▸ **Task**
Each line below from the one containing "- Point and" through the one containing "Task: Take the" is to be given again exactly, and no line outside that span.

:: Dataset extract

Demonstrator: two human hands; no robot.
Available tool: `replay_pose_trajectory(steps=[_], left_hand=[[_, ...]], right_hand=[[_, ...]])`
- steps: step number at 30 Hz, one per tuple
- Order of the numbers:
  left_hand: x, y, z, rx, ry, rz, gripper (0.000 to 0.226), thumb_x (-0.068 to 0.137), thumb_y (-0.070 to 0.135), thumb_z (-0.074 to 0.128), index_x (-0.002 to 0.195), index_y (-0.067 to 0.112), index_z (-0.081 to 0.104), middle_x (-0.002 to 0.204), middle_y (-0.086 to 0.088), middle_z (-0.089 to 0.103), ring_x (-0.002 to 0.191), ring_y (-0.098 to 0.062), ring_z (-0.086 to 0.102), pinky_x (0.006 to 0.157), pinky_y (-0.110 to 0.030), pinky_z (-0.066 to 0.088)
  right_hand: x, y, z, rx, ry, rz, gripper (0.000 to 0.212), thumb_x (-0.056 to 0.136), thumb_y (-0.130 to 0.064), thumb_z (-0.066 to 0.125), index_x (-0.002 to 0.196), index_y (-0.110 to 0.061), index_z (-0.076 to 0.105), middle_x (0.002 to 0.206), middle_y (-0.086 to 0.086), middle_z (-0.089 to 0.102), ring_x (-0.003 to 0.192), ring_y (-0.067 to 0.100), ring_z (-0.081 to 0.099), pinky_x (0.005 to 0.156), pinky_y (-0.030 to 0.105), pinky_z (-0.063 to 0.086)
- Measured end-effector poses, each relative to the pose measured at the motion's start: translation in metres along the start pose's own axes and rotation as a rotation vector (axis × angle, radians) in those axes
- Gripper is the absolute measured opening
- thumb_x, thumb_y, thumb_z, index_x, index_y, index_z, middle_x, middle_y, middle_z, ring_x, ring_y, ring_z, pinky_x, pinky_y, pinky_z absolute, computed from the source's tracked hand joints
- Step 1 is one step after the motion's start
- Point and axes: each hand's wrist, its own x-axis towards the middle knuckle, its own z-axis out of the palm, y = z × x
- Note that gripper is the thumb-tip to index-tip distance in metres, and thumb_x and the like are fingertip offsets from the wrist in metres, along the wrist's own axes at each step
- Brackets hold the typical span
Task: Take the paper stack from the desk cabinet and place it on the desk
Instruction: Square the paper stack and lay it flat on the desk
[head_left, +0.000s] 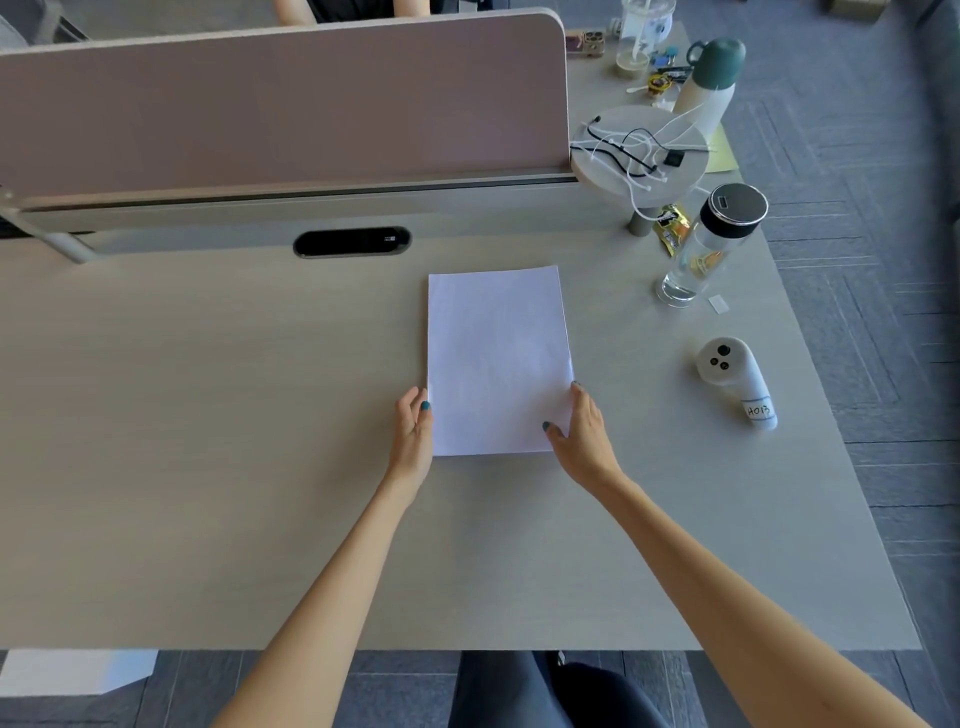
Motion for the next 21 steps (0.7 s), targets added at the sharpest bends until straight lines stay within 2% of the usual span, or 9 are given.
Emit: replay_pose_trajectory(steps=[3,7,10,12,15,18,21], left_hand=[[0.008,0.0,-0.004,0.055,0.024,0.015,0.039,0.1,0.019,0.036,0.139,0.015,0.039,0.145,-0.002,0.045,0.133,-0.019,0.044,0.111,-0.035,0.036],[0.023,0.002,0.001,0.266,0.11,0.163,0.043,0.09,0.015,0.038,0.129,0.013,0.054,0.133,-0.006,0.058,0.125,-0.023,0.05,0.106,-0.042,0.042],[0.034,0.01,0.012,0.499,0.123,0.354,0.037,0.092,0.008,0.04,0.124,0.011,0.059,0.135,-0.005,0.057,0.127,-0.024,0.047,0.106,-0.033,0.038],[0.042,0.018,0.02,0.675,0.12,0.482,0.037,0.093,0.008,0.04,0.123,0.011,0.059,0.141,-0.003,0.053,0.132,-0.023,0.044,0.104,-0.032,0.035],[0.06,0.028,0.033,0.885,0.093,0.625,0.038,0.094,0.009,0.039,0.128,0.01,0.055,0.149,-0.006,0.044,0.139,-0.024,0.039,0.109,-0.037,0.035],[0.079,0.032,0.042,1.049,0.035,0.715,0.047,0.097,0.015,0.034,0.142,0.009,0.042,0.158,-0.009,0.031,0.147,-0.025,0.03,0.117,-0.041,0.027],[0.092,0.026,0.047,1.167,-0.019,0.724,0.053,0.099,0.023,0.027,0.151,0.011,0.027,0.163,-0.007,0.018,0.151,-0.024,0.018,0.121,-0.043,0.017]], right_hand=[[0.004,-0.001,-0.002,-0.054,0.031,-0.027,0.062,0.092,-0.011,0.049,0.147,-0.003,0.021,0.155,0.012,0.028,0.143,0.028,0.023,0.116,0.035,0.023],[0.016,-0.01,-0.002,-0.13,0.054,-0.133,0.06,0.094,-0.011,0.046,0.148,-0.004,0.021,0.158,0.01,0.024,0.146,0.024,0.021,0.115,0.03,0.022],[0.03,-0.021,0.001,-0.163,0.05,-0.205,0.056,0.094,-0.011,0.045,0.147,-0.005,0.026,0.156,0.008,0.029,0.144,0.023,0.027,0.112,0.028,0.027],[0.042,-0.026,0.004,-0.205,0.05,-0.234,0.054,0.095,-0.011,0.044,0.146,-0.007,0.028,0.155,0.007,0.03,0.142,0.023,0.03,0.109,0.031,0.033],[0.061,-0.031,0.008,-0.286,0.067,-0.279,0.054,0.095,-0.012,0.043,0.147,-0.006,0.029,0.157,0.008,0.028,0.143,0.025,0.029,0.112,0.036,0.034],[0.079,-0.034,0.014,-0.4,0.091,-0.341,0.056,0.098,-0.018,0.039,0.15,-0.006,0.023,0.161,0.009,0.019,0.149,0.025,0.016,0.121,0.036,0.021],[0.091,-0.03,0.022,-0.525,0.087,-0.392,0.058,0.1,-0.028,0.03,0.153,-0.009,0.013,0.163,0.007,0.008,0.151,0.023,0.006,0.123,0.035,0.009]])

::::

▸ **Output of the task**
- Point and axes: each hand's wrist, its own x-axis towards the middle knuckle, its own z-axis out of the palm, y = z × x
- Note that gripper is the thumb-tip to index-tip distance in metres, and thumb_x and the like are fingertip offsets from the wrist in metres, along the wrist's own axes at each step
- Brackets hold the typical span
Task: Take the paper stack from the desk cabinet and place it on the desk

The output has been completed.